RECORDS FOR THE TASK:
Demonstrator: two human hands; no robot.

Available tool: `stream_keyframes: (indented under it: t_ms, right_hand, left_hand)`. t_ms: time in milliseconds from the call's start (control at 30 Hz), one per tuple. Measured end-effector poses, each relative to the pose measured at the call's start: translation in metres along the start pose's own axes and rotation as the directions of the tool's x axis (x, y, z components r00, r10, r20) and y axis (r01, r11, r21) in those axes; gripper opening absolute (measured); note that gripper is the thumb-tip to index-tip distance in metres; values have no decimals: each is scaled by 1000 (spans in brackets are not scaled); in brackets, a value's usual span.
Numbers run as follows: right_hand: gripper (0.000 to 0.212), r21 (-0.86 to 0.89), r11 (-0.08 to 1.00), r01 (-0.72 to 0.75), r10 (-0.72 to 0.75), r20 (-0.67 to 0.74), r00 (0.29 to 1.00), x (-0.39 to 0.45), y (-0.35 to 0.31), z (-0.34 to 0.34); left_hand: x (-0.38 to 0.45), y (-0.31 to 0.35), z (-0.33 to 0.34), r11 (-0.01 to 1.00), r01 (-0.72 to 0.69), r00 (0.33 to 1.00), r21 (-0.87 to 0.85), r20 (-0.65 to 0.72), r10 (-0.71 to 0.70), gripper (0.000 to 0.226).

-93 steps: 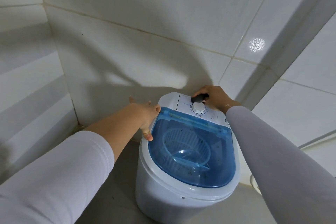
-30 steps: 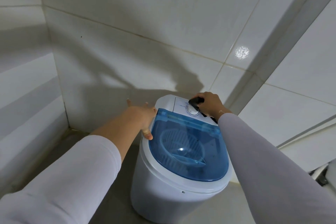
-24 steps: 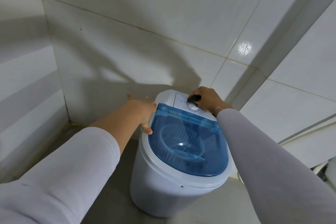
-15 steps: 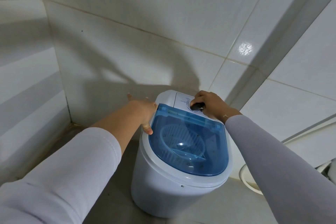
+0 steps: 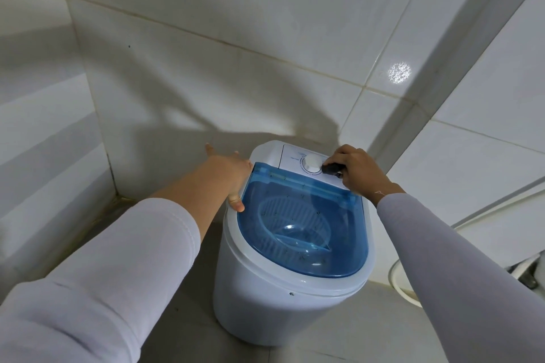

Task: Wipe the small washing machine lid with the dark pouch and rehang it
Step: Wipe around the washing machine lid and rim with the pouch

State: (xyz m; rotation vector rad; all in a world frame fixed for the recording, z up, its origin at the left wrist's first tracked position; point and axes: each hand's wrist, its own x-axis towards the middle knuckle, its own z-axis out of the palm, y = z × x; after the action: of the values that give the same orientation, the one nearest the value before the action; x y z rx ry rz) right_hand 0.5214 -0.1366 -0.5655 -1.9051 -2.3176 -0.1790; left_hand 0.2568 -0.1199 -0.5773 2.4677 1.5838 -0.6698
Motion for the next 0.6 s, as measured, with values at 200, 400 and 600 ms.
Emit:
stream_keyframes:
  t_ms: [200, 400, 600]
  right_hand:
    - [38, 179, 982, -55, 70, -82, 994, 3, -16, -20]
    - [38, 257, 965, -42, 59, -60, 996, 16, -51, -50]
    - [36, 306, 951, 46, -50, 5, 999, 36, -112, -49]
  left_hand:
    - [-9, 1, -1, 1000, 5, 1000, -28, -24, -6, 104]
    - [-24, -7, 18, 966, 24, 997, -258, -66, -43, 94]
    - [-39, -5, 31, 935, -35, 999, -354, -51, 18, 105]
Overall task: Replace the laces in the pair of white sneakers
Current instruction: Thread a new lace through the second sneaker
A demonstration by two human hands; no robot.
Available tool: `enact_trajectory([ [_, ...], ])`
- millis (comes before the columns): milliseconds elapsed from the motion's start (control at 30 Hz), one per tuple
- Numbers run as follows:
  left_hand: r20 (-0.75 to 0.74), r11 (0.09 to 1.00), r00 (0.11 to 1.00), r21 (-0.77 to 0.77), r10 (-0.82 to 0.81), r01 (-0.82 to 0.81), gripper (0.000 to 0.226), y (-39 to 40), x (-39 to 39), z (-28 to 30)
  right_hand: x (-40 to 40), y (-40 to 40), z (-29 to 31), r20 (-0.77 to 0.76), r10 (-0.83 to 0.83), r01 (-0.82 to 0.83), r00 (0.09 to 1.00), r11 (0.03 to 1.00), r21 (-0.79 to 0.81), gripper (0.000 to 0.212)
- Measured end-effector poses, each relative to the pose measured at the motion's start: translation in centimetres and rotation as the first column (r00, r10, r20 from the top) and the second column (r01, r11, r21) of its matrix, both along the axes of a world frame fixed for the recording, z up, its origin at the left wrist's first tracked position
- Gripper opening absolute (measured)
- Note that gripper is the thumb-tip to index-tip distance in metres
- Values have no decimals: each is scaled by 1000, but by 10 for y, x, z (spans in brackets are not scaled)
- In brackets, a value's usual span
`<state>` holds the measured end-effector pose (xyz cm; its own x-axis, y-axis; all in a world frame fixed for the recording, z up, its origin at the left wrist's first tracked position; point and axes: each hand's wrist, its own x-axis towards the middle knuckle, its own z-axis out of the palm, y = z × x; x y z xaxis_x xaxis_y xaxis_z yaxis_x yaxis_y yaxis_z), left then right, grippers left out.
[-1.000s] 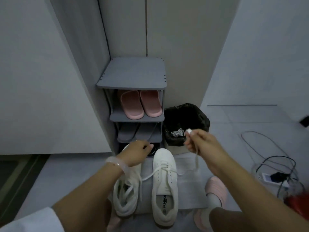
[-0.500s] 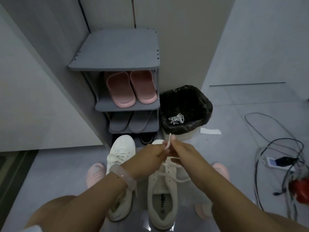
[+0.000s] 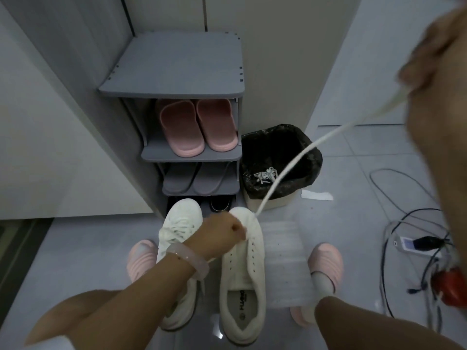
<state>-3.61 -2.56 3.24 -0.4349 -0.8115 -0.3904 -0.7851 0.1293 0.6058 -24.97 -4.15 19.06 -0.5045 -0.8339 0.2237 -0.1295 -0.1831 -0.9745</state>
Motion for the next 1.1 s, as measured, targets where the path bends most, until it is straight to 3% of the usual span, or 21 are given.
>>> enact_trajectory([
  [67, 22, 982, 995, 167, -94, 89, 27, 10, -5, -9, 13, 9, -21, -59, -4, 12, 998, 992, 129, 29],
  [133, 11, 988, 997, 138, -75, 73, 27, 17, -13, -17, 30, 28, -68, -198, 168, -94, 966, 936, 338, 26],
  [200, 14, 999, 1000, 54, 4, -5, 25, 22, -18, -21, 47, 49, -119, -307, 426, -195, 851, 799, 569, 22],
  [300, 31, 995, 995, -25, 94, -93, 18, 28, -18, -25, 53, 62, -164, -293, 653, -254, 698, 608, 752, 14],
  [367, 20, 993, 994, -50, 107, -106, 19, 30, -17, -29, 51, 60, -173, -270, 682, -277, 680, 580, 766, 6],
  [500, 61, 990, 994, -111, 93, -86, 24, 27, -18, -34, 51, 58, -185, -206, 687, -291, 697, 534, 794, 19],
  [700, -12, 996, 996, -14, 90, -90, 20, 24, -13, -36, 56, 58, -197, -369, 734, -181, 570, 551, 815, 10],
  [800, -28, 995, 995, -1, 99, -99, 20, 23, -12, -37, 57, 60, -199, -455, 750, -159, 481, 585, 795, 13],
  [900, -19, 998, 998, 12, 64, -64, 22, 23, -12, -38, 57, 59, -199, -547, 774, -136, 318, 608, 782, 14],
  [1100, -8, 996, 996, 19, 88, -88, 22, 22, -12, -40, 62, 57, -200, -601, 780, -104, 173, 621, 777, 15],
])
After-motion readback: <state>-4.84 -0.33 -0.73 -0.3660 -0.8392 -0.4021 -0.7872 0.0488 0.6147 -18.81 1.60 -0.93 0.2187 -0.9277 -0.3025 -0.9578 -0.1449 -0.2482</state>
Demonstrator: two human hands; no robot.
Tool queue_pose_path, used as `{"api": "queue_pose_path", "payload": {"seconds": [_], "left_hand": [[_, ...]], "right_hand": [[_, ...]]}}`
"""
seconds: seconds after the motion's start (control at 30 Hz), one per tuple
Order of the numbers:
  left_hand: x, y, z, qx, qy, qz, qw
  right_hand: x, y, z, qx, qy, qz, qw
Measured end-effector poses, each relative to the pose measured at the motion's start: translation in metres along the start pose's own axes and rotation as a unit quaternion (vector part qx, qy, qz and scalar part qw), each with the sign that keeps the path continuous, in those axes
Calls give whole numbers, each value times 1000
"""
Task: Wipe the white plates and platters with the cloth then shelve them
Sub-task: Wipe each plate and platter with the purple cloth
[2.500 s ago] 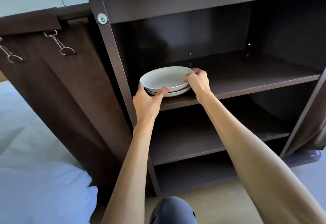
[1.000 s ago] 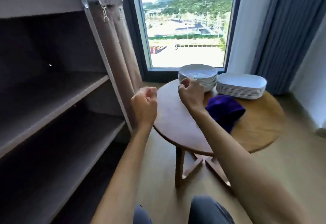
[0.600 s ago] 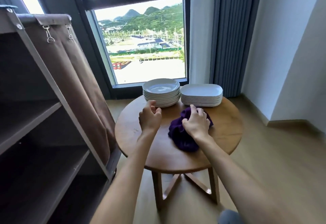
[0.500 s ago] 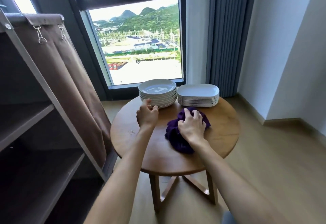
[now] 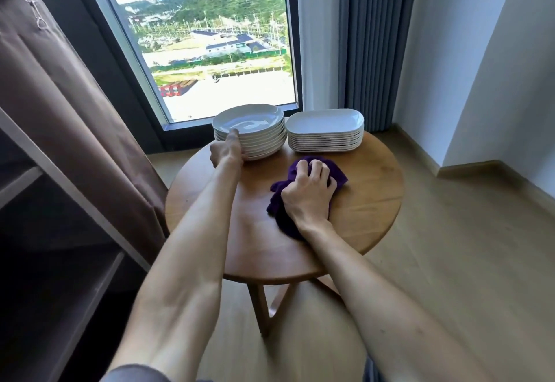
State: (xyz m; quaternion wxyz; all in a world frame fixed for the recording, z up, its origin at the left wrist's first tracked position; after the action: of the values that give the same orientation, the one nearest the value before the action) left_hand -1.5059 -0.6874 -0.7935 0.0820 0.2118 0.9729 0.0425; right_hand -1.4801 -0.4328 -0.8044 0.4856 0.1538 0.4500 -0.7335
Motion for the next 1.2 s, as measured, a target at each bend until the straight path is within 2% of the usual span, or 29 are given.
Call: {"api": "queue_pose_path", "payload": {"seconds": [0.17, 0.4, 0.6, 0.83, 1.03, 1.2], "left_hand": [[20, -2, -12, -14, 10, -9, 1000], [23, -23, -10, -15, -56, -54, 997], [19, -31, -24, -34, -53, -26, 998], [7, -24, -38, -86, 15, -2, 996], [9, 3, -34, -128, 39, 92, 987], [-15, 28, -36, -124, 91, 65, 986]], "right_hand": [[0, -1, 2, 1, 3, -14, 1000], [0, -7, 0, 11, -4, -35, 999], [0, -9, 1, 13, -20, -53, 998], [-2, -8, 1, 10, -24, -63, 998], [-4, -8, 0, 11, -32, -56, 998], [-3, -8, -1, 16, -36, -39, 998]]}}
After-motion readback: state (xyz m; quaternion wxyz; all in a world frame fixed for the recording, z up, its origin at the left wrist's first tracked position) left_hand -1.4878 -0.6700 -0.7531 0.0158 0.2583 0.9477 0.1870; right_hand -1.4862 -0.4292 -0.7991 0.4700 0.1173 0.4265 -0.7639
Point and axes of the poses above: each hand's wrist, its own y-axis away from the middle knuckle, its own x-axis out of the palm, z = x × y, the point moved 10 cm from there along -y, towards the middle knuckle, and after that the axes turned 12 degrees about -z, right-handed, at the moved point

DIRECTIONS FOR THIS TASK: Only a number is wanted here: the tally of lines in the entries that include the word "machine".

OUTPUT: 2